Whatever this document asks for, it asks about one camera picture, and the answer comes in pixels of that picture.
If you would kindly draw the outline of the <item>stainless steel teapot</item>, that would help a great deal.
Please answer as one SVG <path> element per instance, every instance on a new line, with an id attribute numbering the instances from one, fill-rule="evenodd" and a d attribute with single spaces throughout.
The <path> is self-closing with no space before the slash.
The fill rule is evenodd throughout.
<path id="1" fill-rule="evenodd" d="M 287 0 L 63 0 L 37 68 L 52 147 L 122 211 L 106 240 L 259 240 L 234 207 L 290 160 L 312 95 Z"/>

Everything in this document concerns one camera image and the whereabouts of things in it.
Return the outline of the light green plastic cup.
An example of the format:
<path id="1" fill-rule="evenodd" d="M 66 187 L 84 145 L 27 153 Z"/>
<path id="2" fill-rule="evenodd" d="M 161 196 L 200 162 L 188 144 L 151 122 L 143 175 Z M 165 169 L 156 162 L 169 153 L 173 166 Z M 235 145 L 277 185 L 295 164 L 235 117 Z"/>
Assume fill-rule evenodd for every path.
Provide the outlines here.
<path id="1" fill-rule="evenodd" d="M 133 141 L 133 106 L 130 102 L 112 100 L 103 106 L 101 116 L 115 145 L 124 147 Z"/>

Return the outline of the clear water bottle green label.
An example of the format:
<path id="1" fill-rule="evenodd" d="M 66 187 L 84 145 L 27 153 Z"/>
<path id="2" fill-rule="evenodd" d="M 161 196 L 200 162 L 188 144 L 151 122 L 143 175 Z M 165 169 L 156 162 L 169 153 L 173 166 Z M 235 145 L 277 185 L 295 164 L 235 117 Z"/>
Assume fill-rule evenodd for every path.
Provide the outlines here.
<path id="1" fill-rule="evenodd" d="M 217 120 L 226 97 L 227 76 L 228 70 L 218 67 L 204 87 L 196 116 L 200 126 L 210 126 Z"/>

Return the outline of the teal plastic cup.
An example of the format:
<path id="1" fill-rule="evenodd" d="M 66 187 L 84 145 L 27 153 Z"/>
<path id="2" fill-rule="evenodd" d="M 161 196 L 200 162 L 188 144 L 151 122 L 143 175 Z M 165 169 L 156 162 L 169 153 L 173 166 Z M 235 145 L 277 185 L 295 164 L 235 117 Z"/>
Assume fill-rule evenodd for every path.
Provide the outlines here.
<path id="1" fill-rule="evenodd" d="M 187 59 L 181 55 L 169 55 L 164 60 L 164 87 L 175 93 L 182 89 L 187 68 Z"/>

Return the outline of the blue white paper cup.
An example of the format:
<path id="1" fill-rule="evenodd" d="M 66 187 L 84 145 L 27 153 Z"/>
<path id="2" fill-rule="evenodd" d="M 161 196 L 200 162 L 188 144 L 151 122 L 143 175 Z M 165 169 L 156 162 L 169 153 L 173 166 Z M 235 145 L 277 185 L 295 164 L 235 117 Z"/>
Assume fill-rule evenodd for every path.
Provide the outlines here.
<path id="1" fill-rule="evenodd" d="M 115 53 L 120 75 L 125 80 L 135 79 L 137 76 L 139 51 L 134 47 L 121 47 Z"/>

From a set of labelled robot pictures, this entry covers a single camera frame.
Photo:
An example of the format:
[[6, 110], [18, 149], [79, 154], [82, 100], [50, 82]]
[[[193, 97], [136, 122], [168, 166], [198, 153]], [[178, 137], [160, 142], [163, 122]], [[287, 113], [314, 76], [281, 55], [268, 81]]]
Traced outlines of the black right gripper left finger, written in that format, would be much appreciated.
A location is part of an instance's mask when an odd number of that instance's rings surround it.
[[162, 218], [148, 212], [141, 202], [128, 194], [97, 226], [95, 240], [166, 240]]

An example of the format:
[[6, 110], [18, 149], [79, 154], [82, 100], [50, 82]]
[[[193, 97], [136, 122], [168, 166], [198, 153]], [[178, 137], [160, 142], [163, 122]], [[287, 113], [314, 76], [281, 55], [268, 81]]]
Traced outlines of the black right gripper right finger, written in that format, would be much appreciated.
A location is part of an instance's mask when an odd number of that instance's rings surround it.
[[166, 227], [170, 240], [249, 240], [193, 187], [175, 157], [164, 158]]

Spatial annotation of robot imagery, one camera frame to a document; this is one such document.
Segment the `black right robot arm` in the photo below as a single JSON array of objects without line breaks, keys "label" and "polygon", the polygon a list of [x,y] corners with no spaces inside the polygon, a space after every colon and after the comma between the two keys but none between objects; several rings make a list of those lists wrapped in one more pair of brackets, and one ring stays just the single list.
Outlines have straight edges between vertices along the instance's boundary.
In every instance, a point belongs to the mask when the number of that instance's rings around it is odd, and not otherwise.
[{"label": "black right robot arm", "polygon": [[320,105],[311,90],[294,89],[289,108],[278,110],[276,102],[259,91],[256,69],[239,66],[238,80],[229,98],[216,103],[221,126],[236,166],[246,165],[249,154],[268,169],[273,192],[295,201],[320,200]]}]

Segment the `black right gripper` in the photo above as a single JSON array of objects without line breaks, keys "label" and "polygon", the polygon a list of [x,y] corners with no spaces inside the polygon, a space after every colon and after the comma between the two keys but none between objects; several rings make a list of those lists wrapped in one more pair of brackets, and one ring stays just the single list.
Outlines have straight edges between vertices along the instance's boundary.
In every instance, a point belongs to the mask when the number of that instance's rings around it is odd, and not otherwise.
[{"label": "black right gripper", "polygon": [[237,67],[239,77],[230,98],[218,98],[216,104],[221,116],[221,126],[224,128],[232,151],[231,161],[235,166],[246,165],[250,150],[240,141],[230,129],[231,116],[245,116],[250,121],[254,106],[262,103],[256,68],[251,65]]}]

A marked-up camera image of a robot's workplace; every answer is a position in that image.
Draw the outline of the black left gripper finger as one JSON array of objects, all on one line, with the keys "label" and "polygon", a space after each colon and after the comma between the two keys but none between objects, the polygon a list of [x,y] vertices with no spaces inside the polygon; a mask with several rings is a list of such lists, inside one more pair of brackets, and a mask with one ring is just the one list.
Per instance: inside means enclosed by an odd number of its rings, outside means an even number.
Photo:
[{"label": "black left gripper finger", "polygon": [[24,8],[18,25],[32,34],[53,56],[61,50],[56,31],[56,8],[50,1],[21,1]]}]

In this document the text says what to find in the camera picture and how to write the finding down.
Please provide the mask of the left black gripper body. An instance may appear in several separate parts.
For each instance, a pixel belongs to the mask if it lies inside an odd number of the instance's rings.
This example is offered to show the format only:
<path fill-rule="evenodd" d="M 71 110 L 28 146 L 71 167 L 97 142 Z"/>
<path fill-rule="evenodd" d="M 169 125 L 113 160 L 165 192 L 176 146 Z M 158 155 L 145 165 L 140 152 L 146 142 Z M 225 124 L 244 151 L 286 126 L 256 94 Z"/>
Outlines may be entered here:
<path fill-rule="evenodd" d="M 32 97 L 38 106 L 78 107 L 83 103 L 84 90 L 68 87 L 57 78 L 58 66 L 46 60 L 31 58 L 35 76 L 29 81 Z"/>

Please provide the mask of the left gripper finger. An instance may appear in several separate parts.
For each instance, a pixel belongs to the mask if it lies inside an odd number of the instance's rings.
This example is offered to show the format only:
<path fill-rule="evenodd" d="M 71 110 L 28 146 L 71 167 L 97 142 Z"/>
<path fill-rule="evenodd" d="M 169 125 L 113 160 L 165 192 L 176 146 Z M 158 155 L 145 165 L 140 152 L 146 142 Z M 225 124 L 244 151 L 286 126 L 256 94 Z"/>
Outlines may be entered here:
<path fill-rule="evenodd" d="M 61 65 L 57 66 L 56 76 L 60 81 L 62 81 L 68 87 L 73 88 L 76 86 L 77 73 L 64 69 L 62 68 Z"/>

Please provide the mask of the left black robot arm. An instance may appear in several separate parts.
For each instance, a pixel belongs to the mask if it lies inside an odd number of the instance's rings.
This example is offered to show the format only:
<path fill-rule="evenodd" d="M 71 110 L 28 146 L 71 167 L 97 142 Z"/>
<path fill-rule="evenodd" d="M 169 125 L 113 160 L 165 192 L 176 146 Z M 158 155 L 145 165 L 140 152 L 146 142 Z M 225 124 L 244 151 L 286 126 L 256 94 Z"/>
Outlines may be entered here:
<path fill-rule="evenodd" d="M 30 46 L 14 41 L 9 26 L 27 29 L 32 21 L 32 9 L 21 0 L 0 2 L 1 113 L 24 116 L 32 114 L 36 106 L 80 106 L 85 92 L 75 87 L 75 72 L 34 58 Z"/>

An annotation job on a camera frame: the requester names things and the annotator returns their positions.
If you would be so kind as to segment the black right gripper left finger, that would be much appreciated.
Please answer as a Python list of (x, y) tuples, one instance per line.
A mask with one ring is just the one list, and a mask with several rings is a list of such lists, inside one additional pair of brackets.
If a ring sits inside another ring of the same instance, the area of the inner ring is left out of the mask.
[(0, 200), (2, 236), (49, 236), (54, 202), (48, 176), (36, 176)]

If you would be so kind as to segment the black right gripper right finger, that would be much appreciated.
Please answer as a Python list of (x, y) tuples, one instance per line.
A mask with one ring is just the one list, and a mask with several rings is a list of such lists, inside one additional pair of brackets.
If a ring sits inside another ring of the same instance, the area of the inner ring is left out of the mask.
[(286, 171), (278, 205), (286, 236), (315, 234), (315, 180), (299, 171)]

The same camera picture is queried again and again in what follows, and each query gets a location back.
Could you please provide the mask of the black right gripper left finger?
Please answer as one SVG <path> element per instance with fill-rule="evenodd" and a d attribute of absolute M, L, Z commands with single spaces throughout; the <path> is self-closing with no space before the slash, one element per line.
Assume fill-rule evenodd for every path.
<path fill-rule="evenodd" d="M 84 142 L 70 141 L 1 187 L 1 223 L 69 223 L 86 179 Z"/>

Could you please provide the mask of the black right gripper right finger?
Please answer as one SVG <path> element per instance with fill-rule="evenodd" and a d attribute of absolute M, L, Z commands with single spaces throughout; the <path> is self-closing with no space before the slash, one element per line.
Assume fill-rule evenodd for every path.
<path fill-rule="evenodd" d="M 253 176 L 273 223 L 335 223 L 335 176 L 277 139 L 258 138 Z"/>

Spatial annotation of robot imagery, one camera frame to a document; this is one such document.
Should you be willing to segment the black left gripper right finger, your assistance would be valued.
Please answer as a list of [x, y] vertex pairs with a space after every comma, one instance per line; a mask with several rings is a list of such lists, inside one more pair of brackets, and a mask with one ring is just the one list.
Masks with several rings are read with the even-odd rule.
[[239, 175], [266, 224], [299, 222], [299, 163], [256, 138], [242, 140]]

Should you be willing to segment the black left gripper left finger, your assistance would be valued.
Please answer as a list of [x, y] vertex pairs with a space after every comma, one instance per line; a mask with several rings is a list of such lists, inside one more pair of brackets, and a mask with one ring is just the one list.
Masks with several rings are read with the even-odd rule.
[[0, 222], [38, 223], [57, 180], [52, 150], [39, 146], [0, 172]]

───

*Work task*: Using the listing above, show each line holding the string "Should".

*Task answer*:
Should you be willing to segment the black left gripper right finger, your assistance would be valued.
Should you be willing to segment the black left gripper left finger, your assistance would be valued.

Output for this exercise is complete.